To follow up on the previous introductory post here on the new pgwatch2 monitoring tool (Open Source project, GitHub link here), we’ll now look a bit deeper under the hood and provide some more info on customization options. Here we still assume the default Docker installation and I’ll first start by listing and describing all the components inside the Docker image and follow with some advanced topics.
Table of Contents
This is a standard (apt-get install postgresql) PostgreSQL database running inside Docker and its purpose is to store the information about which databases are to be monitored and in which configuration. Configurations more specifically are composed of:
Metric definitions – metrics are named SQL queries that can return pretty much everything you find useful and which can have different query text versions for different target PostgreSQL versions. Correct version of the metric definition will be chosen automatically by regularly connecting to the target database and checking the version. For defining metrics definitions you should adhere to a couple of basic concepts though:
Preset configurations - these are named pairs of metrics and their intervals, that can be applied to the databases under monitoring, enabling re-using of configs when you have a group of databases with similar monitoring requirements. Configs are stored as JSON and look like that - {“metricX”: “gathering_intervalX”, “metricY”: “gathering_intervalY”, …}.
Custom configurations – one can define metric-interval pairs also freely for every database.
Exposed port – 5342.
For easy configuration changes (adding databases to monitoring, adding metrics) there is a small Python Web application bundled, making use of the CherryPy Web-framework. For mass changes one could technically also log into the configuration database and change the tables in the “pgwatch2” schema directly. Besides the configuration options the two other useful features would be the possibility to look at the logs of the single components and at the “Stat Statements Overview” page, which will e.g. enable finding out the query with the slowest average runtime for a time period.
Exposed ports - 8080
This component is a daemon written in Go (doesn’t expose any ports) that does the heavy-lifting so to say. After setting up some variables and data exchange processes it actually implements a simple state machine which basically does the following – 1) check the configuration DB for a list of databases that should be monitored. 2) for all the found DB-s make sure they have worker processes (goroutines) for all the metrics, that execute the metric definitions after the interval passes and then sleep for duration of the interval. 3) if some DB was removed from the configuration, remove the workers.

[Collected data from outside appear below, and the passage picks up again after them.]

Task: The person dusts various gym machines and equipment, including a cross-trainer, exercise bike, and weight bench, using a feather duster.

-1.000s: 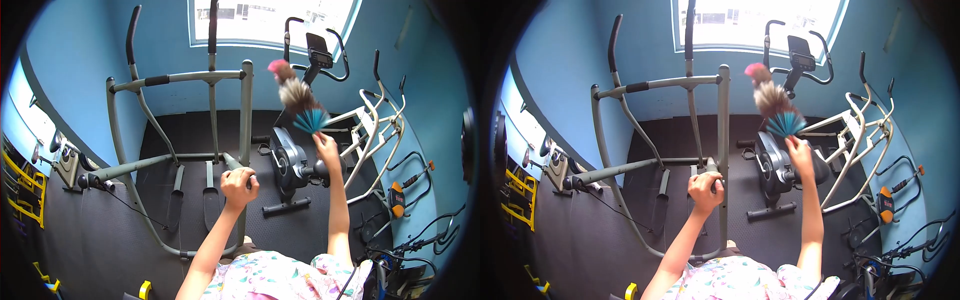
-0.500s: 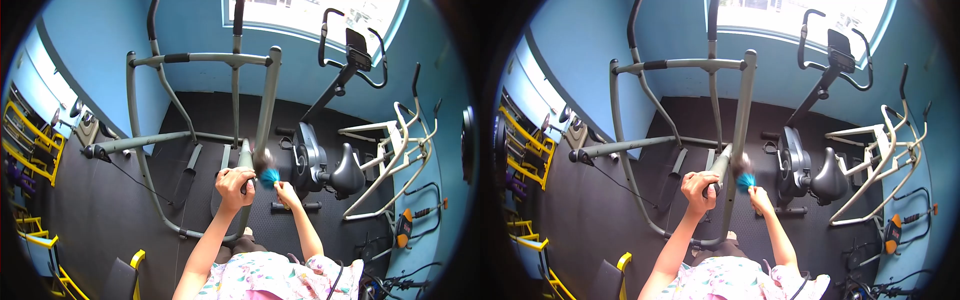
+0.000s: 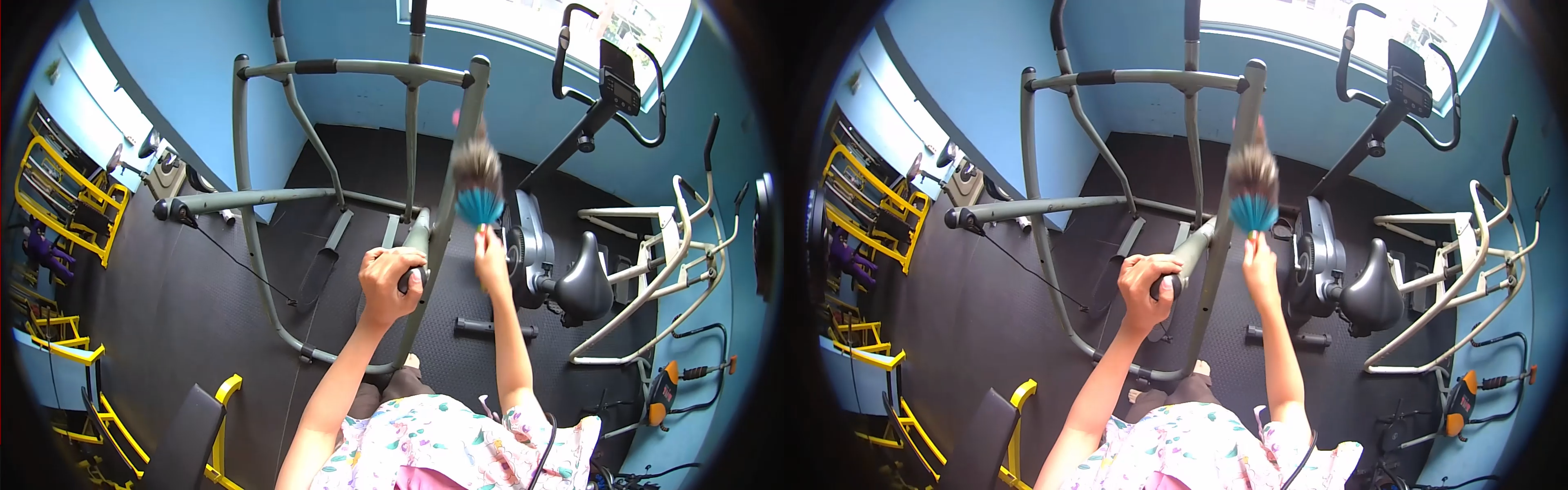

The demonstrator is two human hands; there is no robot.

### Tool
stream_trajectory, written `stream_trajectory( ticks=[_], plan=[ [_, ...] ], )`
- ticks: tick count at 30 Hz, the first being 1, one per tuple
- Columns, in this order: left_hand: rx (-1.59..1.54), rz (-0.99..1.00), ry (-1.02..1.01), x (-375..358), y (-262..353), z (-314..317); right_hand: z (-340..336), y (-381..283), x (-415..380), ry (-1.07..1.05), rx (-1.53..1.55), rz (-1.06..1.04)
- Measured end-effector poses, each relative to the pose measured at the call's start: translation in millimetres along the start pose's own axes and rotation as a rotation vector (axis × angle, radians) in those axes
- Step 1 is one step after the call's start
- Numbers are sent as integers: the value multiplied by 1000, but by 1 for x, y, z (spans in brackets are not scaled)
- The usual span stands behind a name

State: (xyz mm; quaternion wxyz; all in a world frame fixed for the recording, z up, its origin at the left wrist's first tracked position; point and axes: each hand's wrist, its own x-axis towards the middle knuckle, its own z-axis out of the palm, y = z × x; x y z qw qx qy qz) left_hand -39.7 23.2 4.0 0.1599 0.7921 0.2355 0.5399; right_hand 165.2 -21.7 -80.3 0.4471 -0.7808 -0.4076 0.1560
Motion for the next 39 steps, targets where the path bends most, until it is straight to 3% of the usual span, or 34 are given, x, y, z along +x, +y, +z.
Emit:
stream_trajectory(
  ticks=[2, 3, 4, 6, 8, 10, 13, 16, 20, 22, 24, 26, 29, 32, 36, 37, 39],
  plan=[
    [-12, -34, -24, 0, 1, -2, 18, 42, -45, -55, -105, -34],
    [-15, -43, -33, 0, 1, -4, 15, 43, -66, -186, -177, 71],
    [-18, -46, -43, 1, 2, -6, 30, 88, -81, -294, -147, 191],
    [-45, -66, -93, 2, 2, -12, 12, 70, -102, -446, -27, 487],
    [-78, -91, -234, 3, -2, -22, -10, 38, -111, -346, -1, 588],
    [-240, -67, -211, 4, -13, -32, -26, 18, -116, -193, 133, 514],
    [46, -58, -128, 18, -50, -96, -43, -35, -126, 23, 316, 457],
    [421, -102, 179, 26, -130, -188, -43, -97, -154, 205, 395, 369],
    [899, -187, 188, 34, -243, -341, -4, -185, -211, 453, 451, 271],
    [886, -268, 95, 38, -281, -388, 26, -222, -232, 508, 478, 226],
    [617, -328, 12, 38, -315, -410, 54, -254, -248, 501, 638, 91],
    [540, -364, -142, 36, -344, -415, 83, -284, -254, 462, 681, 62],
    [560, -348, -182, 40, -355, -404, 129, -306, -250, 204, 677, 56],
    [596, -375, -170, 40, -351, -400, 199, -292, -236, -152, 802, 220],
    [575, -225, -83, 35, -357, -401, 304, -253, -211, -501, 743, 129],
    [549, -241, -77, 36, -353, -401, 321, -245, -203, -583, 768, 209],
    [533, -210, -62, 34, -354, -400, 352, -217, -185, -571, 718, 264]
  ],
)
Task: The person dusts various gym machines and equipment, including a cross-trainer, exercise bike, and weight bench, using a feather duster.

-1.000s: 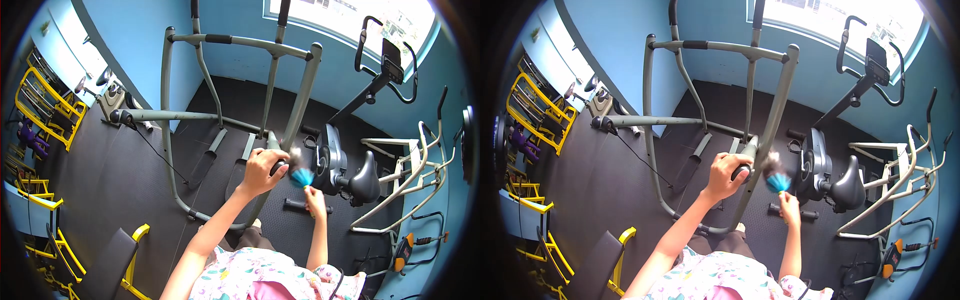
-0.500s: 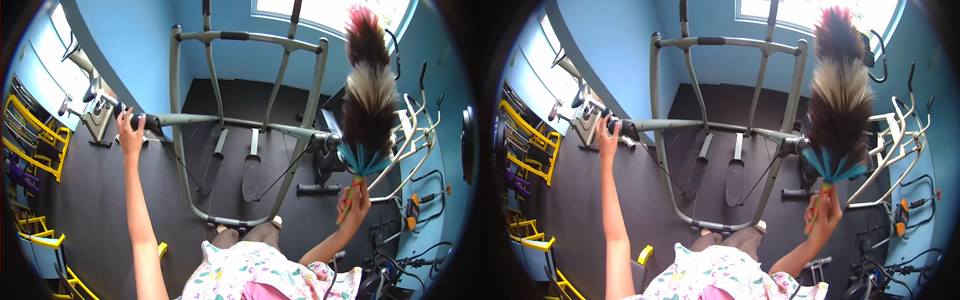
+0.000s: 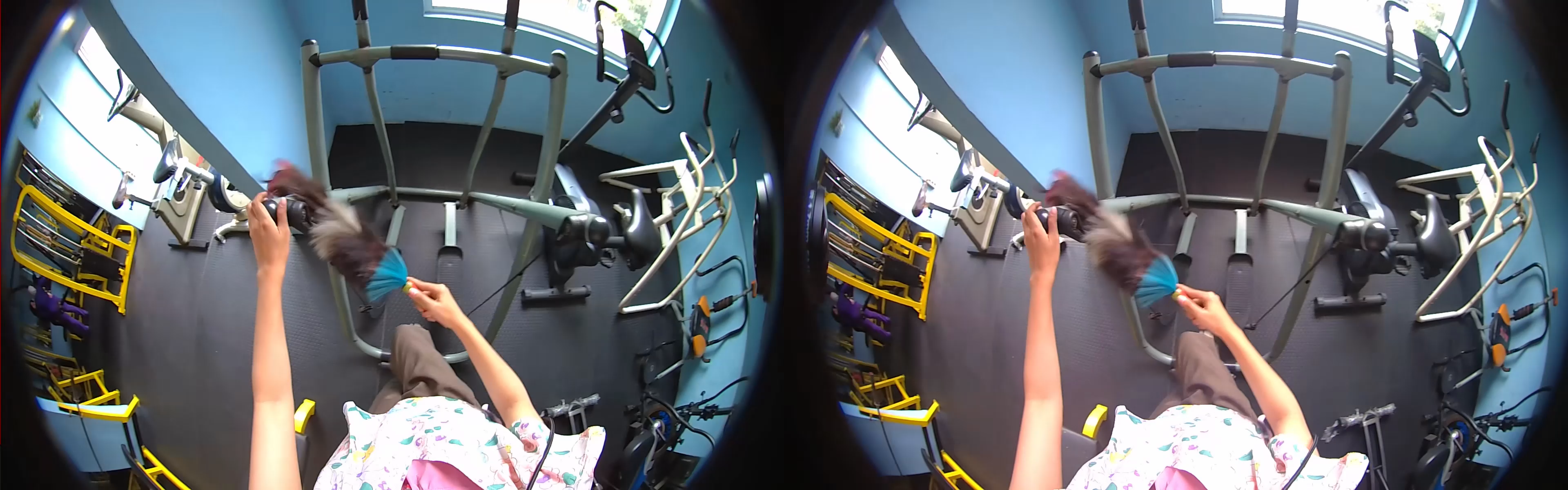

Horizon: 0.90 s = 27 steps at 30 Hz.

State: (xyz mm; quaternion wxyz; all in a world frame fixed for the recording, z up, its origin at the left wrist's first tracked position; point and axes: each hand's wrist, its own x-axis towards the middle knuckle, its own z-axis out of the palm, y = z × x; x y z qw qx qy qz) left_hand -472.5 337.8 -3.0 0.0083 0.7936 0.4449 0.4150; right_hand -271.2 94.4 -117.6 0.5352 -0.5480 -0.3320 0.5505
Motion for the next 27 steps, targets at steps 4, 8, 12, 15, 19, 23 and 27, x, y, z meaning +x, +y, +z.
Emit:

The gatherer also has some fault tolerance built in. When the configuration DB “goes away” nothing happens – last known config will be used. When the storage backend (InfluxDB) goes away, the gathered metric values will be kept in memory and storing is re-tried periodically. At some point though the application will run out of memory and all non-persisted metrics data will be lost. Thus for more critical applications it’s still recommended to set up some kind of external monitoring for the InfluxDB (exposing port 8086).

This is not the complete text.